- ACTIVITY
Count the lines below that contain the word "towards" and give only that number.

Dataset excerpts:
((

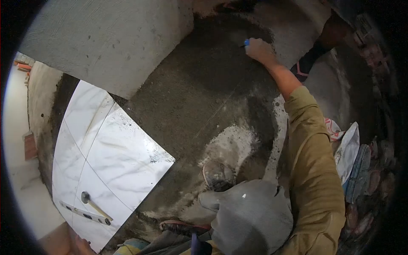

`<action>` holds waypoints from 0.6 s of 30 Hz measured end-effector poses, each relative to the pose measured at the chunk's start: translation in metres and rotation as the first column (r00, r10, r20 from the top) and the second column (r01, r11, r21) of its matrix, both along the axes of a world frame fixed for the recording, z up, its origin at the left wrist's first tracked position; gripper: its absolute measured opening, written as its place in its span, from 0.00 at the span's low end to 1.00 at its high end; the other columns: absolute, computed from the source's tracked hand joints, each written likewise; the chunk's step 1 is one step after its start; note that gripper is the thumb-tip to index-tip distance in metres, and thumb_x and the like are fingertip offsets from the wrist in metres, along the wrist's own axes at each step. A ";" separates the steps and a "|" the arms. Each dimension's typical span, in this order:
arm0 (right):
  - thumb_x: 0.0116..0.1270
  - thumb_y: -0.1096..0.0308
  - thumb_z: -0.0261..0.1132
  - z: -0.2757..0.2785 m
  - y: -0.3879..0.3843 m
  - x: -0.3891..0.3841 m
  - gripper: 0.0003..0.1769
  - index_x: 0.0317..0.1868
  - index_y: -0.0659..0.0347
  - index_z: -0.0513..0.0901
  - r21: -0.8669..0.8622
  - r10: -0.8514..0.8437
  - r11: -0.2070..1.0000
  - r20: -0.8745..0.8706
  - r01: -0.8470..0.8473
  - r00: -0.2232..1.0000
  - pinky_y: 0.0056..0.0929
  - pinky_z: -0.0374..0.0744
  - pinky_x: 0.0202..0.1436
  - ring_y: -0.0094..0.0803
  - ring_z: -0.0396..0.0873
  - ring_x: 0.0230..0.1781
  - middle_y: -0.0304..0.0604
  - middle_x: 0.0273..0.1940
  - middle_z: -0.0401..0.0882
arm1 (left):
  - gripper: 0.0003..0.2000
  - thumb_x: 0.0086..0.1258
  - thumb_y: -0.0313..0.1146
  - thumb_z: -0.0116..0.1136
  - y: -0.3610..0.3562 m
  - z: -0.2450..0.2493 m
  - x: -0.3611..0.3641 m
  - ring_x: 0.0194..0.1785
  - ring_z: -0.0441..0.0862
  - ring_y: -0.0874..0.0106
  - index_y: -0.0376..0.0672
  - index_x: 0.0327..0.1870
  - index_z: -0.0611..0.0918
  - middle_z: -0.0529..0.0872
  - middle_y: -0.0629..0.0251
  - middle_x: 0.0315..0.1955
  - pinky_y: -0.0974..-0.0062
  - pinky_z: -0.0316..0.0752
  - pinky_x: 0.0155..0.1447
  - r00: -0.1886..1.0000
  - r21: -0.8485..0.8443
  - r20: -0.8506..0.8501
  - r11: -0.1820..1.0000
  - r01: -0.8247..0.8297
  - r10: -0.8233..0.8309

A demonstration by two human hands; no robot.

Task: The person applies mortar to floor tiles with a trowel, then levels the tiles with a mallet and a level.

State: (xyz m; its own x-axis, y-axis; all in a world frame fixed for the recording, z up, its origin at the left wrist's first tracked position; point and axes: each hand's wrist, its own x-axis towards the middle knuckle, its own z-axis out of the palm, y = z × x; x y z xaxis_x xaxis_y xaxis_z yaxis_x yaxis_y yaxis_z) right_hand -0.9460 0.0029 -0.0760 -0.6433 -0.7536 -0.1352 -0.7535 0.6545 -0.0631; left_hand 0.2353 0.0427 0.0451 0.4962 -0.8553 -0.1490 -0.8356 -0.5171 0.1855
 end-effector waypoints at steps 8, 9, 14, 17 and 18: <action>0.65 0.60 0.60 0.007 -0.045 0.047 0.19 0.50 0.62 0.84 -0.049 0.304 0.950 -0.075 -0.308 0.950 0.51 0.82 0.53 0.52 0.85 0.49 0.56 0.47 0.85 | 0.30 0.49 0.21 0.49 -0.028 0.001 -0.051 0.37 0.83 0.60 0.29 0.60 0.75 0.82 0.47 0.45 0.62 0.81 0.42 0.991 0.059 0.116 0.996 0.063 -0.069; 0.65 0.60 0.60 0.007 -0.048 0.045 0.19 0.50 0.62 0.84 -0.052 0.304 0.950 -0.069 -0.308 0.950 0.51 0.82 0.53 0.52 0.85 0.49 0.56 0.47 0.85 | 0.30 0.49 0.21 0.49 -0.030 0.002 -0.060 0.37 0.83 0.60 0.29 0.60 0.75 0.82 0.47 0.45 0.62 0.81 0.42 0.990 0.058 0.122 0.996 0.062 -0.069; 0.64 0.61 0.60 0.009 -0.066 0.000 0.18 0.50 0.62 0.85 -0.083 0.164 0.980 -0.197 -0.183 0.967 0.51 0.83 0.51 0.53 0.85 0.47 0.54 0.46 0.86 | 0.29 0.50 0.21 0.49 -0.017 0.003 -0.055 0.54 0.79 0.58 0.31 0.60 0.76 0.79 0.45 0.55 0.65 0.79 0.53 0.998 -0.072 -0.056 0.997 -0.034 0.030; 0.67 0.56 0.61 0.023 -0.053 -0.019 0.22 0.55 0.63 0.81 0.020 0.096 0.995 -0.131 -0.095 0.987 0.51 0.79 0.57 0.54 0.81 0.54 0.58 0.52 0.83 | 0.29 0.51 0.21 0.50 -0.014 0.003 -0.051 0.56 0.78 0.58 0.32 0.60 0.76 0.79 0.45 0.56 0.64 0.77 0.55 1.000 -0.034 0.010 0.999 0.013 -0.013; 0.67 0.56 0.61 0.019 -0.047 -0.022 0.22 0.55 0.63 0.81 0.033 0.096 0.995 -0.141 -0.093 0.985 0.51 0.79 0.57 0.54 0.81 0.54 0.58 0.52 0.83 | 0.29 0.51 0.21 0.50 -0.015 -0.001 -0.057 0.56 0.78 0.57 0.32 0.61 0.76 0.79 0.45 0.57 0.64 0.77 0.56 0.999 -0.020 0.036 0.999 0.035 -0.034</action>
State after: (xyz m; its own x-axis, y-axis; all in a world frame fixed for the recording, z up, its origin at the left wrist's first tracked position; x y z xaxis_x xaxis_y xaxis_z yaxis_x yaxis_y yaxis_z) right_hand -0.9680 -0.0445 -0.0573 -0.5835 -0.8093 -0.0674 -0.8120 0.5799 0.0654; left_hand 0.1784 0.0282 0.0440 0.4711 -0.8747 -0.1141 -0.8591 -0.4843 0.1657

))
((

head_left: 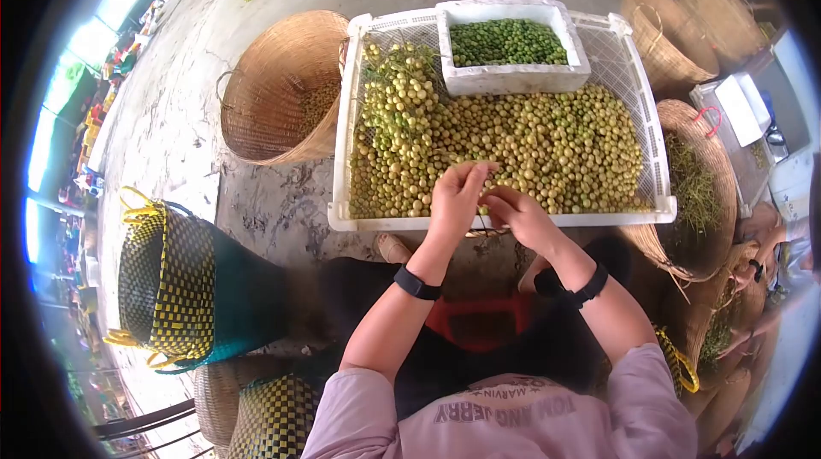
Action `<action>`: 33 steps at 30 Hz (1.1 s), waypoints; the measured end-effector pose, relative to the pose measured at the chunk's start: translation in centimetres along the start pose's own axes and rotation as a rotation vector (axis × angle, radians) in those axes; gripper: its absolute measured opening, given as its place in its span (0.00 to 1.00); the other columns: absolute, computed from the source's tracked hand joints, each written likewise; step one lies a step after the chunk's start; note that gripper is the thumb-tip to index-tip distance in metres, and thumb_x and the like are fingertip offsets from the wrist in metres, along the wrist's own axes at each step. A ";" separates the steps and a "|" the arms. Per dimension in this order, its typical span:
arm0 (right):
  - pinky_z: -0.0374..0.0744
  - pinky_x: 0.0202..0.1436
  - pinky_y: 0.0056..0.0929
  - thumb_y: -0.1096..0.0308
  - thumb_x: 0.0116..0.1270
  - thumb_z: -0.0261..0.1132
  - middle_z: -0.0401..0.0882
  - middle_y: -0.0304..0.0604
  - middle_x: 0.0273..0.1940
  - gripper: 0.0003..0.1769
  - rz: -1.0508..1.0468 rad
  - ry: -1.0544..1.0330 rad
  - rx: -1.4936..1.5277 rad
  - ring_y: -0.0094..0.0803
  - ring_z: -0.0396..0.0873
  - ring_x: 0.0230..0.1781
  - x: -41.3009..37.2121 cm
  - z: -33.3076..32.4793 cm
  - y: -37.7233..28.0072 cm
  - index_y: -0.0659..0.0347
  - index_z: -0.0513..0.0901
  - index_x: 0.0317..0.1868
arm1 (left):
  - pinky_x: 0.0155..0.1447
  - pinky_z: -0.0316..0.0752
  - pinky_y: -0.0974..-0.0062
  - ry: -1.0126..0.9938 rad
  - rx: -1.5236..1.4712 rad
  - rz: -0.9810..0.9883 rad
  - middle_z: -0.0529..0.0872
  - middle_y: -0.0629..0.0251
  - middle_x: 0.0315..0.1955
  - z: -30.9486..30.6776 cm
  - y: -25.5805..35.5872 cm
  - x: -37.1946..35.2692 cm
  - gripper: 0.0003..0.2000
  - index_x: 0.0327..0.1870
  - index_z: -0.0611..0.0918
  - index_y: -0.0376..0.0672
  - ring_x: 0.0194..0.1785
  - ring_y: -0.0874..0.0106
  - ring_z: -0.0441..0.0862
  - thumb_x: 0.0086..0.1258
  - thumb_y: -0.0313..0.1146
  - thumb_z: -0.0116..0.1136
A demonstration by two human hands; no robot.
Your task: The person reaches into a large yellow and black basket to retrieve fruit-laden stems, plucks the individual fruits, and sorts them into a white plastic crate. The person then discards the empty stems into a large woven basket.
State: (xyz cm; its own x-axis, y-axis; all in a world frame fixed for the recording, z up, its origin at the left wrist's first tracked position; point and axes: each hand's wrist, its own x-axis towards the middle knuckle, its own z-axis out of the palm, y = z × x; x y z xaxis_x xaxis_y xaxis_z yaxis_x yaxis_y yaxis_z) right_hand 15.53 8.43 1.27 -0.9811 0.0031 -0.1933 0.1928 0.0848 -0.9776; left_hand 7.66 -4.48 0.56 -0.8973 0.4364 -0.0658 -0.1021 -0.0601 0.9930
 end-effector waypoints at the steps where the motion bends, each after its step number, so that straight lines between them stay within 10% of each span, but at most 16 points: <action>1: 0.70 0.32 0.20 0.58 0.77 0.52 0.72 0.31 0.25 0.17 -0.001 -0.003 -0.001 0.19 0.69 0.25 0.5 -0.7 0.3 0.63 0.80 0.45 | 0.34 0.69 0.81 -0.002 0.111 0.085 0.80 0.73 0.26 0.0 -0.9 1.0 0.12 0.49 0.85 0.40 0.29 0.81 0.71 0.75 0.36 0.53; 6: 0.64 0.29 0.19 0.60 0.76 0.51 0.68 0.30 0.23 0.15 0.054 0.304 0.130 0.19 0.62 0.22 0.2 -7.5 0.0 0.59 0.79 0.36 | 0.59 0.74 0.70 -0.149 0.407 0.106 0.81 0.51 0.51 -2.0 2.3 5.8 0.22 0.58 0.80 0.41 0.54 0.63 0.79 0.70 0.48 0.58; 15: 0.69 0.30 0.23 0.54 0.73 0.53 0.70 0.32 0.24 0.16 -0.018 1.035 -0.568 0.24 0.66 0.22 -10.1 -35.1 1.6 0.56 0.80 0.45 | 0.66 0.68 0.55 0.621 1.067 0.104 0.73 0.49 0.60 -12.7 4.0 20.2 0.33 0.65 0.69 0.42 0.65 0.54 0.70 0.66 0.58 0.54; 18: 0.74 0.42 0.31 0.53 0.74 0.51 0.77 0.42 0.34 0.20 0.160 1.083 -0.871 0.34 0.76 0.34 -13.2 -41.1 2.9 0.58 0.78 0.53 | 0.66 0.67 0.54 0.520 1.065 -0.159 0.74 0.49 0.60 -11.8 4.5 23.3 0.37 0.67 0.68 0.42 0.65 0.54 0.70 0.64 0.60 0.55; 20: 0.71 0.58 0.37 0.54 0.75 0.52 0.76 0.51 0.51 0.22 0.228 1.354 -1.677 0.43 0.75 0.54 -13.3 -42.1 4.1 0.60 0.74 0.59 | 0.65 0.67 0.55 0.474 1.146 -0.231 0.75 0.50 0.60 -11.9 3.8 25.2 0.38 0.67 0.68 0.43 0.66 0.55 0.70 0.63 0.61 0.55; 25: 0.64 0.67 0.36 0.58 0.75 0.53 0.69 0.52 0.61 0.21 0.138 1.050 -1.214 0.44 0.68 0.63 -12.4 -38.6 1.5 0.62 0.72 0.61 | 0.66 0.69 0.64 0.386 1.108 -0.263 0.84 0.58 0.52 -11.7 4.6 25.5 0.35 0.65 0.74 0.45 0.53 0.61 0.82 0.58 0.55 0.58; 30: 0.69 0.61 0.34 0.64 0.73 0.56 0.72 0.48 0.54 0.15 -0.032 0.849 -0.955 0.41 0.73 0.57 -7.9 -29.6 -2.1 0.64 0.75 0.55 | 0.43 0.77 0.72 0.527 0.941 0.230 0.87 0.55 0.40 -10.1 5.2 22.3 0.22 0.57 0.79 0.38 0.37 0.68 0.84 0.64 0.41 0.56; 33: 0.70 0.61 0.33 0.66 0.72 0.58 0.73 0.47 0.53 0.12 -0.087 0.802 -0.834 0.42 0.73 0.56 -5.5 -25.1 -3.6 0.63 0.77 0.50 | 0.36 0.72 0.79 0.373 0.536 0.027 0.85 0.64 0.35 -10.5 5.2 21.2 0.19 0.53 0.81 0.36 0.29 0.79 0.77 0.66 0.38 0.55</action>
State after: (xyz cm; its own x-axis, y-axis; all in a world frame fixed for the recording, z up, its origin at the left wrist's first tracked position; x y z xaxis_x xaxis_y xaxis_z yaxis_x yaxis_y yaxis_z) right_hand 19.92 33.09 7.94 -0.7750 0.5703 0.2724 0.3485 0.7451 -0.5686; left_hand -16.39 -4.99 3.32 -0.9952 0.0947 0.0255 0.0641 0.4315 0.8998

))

- SOLUTION BELOW
2